- [What you need to do] Within the lines below, find those that hold the string "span" and copy each one.

- [Available data]
● ● ● ● ●

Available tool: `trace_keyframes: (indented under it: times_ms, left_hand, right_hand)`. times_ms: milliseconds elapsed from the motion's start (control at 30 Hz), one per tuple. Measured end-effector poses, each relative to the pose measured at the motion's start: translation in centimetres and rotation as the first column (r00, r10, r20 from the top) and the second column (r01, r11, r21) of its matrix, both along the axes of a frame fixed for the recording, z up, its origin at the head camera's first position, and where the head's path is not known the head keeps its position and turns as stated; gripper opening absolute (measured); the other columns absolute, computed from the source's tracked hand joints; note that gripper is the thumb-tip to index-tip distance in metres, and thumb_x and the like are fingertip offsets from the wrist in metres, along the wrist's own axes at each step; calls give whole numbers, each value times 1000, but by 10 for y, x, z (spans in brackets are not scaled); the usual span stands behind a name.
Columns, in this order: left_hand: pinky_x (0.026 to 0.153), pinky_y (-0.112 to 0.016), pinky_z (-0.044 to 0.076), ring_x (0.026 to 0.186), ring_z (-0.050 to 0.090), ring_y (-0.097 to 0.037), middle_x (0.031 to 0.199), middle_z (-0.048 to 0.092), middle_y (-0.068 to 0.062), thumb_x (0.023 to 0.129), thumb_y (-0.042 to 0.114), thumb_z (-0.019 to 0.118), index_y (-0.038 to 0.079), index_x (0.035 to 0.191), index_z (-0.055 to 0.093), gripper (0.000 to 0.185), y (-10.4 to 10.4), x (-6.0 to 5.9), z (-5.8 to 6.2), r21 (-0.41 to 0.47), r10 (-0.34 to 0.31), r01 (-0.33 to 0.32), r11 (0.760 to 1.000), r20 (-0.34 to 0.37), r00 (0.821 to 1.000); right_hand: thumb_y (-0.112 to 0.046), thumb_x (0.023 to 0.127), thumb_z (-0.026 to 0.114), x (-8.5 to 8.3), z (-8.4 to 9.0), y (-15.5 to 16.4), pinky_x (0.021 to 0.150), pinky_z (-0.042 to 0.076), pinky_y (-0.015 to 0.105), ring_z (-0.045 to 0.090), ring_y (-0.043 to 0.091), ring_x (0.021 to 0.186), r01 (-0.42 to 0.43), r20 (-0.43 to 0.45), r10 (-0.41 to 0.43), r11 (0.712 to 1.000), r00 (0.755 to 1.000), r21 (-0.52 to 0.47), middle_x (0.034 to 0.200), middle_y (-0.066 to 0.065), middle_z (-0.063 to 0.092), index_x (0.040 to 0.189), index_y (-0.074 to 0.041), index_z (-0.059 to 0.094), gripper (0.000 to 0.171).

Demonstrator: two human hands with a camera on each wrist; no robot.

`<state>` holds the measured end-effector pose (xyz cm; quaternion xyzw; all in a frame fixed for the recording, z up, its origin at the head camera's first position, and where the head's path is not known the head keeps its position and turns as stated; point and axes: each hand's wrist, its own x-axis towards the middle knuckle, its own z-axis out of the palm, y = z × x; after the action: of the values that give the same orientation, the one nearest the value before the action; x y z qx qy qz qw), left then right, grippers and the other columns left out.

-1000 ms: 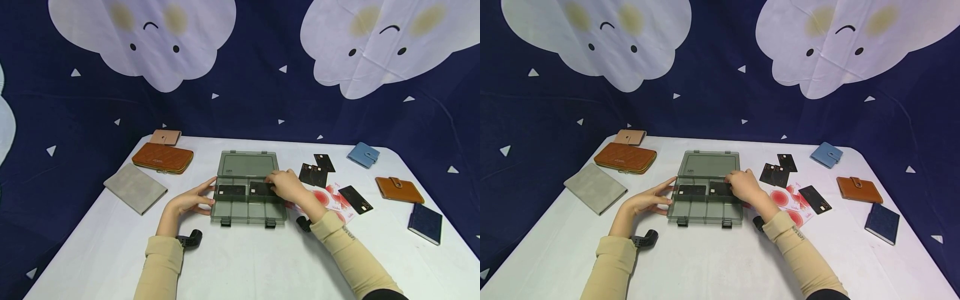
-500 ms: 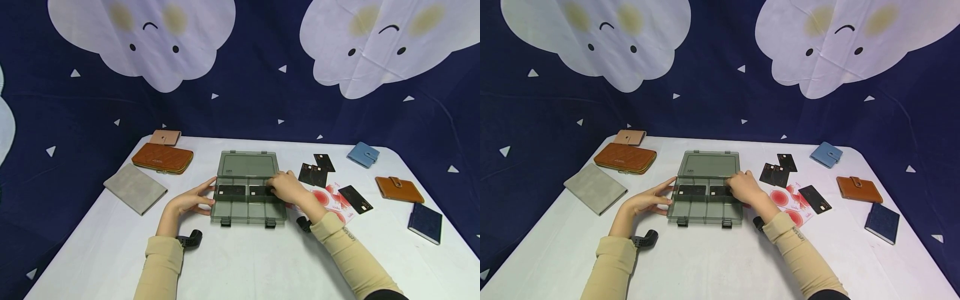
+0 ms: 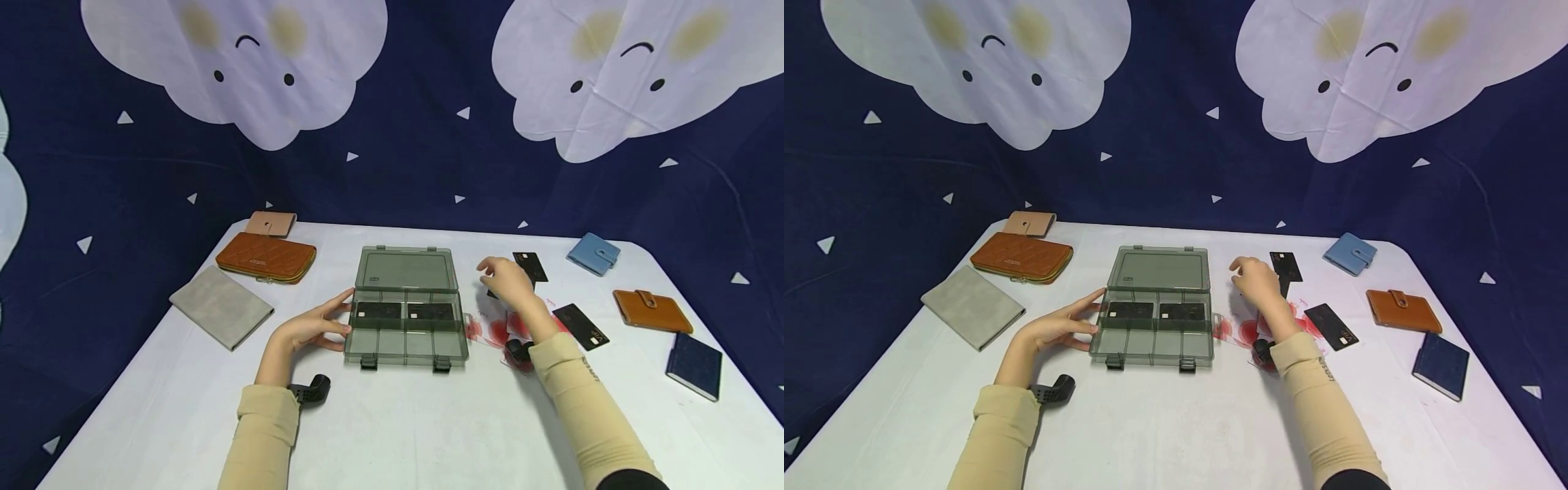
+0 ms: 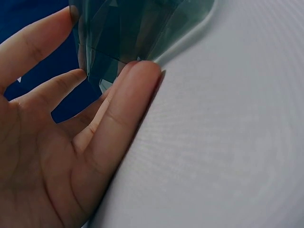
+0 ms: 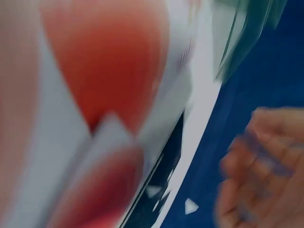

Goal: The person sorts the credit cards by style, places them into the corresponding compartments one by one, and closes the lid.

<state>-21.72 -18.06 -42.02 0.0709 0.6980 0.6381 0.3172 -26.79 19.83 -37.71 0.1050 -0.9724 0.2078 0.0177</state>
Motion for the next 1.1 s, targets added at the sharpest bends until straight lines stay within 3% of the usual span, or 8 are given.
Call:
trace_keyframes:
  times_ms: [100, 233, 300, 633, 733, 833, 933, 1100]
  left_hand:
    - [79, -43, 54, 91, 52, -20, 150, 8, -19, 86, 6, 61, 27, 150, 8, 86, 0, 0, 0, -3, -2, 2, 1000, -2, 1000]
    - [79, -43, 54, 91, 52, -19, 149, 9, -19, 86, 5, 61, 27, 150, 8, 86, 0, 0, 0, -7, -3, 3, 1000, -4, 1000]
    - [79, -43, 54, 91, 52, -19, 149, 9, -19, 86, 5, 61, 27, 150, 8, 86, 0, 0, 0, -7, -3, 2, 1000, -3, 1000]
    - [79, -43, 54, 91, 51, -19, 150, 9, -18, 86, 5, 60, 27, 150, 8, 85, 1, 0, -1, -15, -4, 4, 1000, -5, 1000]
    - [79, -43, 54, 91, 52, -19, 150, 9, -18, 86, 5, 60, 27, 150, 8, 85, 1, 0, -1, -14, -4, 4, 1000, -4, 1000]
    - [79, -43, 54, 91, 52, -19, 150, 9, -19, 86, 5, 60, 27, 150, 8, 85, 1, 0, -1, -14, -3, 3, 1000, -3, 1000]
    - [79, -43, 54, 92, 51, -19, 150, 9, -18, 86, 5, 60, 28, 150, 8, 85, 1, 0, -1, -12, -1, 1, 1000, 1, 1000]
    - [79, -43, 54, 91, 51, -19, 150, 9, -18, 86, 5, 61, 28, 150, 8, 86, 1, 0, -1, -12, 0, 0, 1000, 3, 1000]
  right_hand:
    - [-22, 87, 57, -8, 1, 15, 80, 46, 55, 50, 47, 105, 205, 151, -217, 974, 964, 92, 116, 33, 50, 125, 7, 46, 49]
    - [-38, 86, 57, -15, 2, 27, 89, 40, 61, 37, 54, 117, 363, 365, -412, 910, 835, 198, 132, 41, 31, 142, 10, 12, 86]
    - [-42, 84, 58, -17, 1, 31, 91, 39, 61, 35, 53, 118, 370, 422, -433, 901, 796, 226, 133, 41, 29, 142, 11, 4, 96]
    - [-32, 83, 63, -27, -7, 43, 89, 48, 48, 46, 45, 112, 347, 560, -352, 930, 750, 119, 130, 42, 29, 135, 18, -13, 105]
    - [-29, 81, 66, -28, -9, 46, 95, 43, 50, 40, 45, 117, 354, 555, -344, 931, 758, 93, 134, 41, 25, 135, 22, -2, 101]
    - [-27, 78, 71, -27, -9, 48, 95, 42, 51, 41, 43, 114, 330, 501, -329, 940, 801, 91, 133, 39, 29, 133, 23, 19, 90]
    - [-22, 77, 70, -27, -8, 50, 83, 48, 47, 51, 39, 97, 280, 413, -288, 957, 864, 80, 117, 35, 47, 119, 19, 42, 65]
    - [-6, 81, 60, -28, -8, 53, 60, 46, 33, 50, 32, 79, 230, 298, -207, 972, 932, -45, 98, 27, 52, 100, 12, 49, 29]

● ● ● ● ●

- [Response below]
Available tool: `trace_keyframes: (indented under it: times_ms, left_hand, right_hand)`. times_ms: milliseconds elapsed from the motion's start (control at 30 Hz), one per tuple. Measured end-effector poses, each relative to the pose measured at the motion's start: translation in centimetres and rotation as the first column (r00, r10, r20 from the top) and the second column (r01, r11, r21) of its matrix, both along the axes of a frame fixed for the recording, z up, its origin at the head camera's first position, and where the head's path is not known the head keeps its position and turns as stated; gripper opening absolute (measured); the other columns absolute, computed from the source's tracked hand joints; note that gripper is the thumb-tip to index-tip distance in metres, and thumb_x and the like are fingertip offsets from the wrist in metres, along the wrist's own axes at each step; calls give whole numbers, each value times 1000, but by 10 for y, x, z (spans in brackets are not scaled); the usual span stands behind a name.
Motion for the next 1.1 s, targets added at the sharpest bends until straight lines stay within 3% of the usual span, or 8 are given.

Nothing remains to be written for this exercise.